Look through the data below and work out how many lines contain the string "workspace". Give the number alone.

(Beginning of Exercise data)

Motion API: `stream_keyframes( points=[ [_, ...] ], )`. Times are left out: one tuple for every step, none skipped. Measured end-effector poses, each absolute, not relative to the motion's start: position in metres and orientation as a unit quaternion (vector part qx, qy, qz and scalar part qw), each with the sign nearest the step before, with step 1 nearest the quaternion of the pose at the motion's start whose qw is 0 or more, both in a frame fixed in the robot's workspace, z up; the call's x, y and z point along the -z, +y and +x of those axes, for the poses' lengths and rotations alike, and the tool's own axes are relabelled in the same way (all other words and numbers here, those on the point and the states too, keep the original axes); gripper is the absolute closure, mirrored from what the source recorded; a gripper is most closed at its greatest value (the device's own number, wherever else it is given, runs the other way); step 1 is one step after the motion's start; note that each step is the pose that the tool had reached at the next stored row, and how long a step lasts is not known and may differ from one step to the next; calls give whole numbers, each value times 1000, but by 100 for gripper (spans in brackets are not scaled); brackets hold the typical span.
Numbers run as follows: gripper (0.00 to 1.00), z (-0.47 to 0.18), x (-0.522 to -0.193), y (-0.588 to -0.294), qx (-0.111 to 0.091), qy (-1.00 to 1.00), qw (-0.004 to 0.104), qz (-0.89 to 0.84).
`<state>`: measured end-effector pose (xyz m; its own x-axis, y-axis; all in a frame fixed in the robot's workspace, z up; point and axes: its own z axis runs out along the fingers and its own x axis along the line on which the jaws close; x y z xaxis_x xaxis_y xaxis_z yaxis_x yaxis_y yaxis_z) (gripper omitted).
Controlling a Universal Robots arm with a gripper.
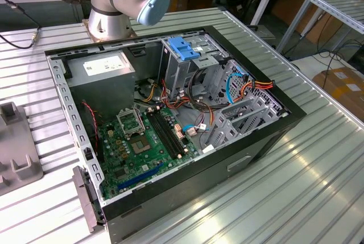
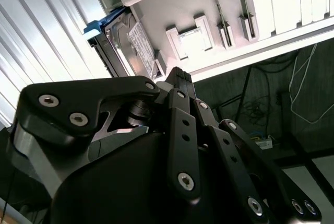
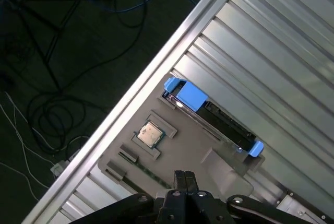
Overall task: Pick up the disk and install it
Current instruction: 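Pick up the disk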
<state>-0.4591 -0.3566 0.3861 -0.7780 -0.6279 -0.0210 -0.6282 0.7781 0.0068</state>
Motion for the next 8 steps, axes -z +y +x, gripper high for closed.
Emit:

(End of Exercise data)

[Answer for this exercise] 2